Dans un bon crossover du type - qui sont presque systématiquement des séries comiques du fait de l'absurdité de la rencontre de base -, c'est l'utilisation croisée des codes de deux univers qui fonctionnent mal entre eux qui crée l'effet de comique de situation, et ici c'est pleinement le cas.
Contrairement à d'autres séries Archie qui tentaient d'explorer une écriture différente, comme la série zombie, on part d'une vraie histoire typique des lycéens de Riverdale, avec le style graphique original du verse et leurs triangles amoureux à deux ronds, qui dérape dans la folie au moment où ils remmènent dans leurs valises du Costa Rica un Predator au design archisé absolument fantastique qui va massacrer tout le monde à Riverdale.
Du côté de Archie, tous les éléments sont là : jughead est un abruti qui pense qu'à manger, veronica et betty font les bibitch pour séduire le héros, on a une saupoudrée de surnaturel avec Sabrina, on a la salle de classe, on a l'éternel diner et cie. Du côté du Predator, on retrouve des moments de fan service directement empruntés, la vue subjective en vision thermique, les crânes arrachés rattachés à la colonne vertébrale - la série est très violente globalement, et ça se marie parfaitement avec l'univers cartoonesque du style Archie original -, on a même la présence d'un perso qui fait penser à Schwarzy qui énonce précisément les règles de comportement observées par les Predators dans la plupart des séries. Seule petite entorse à la règle, on peut guère considérer que les perso de Archie constituent des grands guerriers à même d'être ciblés. La scénariste Alex de Campi s'en tire en faisant du Predator un alien adolescent avec une genre d'obsession pour Betty et Veronica. Dans la tonalité comique du titre ça passe, on lit guère de toute façon ce genre de bouquins pour la crédibilité des motifs des personnages.

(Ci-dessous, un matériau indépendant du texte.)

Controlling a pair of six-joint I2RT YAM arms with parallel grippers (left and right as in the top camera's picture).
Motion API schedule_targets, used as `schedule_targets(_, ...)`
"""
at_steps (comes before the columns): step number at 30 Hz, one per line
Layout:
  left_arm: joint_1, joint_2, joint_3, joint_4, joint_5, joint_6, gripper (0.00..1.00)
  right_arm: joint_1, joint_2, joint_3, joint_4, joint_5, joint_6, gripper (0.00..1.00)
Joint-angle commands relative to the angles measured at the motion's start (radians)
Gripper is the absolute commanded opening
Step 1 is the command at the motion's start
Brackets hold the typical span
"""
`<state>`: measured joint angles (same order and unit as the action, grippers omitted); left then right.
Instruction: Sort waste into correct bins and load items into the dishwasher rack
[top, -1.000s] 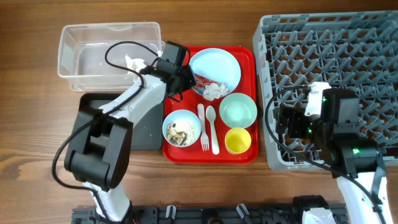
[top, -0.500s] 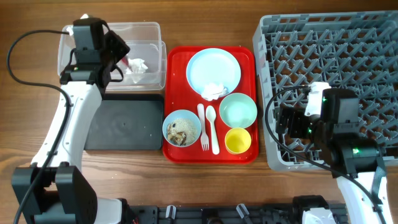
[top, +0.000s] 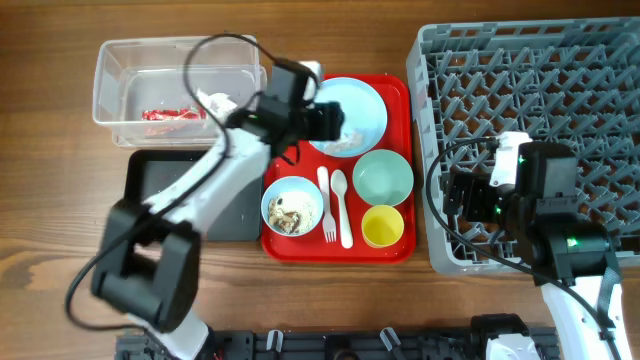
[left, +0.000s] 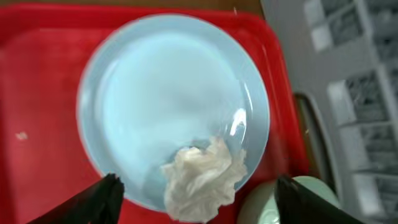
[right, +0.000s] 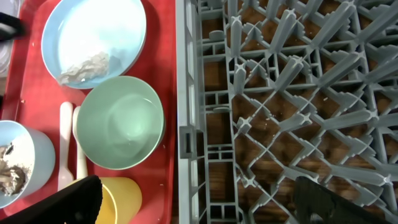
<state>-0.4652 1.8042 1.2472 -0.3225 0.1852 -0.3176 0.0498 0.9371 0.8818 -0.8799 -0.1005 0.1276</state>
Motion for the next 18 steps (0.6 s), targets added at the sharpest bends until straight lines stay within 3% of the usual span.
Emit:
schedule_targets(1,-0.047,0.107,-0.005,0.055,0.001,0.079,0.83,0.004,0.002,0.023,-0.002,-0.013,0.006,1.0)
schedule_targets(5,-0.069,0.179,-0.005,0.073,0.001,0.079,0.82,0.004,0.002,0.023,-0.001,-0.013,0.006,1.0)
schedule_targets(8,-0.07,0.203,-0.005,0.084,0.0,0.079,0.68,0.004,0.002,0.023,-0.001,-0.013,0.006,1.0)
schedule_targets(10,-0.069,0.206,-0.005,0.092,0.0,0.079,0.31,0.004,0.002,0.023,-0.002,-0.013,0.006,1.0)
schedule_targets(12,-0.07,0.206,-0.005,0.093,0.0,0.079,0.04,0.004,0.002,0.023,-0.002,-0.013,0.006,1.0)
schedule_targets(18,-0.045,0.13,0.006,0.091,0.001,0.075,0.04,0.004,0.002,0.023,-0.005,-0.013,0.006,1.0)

L'écriture est vraiment chouette, beaucoup d'humour, beaucoup de cynisme assez brutal également dans les dialogues, les morts des différents personnages étant accueillies avec une certaine nonchalance par les survivants, quand ils se foutent pas ouvertement de leurs gueules. Le final est...surprenant, on adhérera ou pas mais il s'insère bien dans le reste. J'aime beaucoup la manière dont le design simpliste et pop de l'univers original sert de théâtre à cette histoire loufoque, et bien que ce soit un détail pour certains, ça fait plaisir de lire un bouquin dont l'encrage et le lettrage ont été faits à la main, à l'ancienne.
En bref c'est cool, si le délire des Alien versus / Predator versus le monde entier vous fait marrer, foncez, c'est un des meilleurs éléments du genre.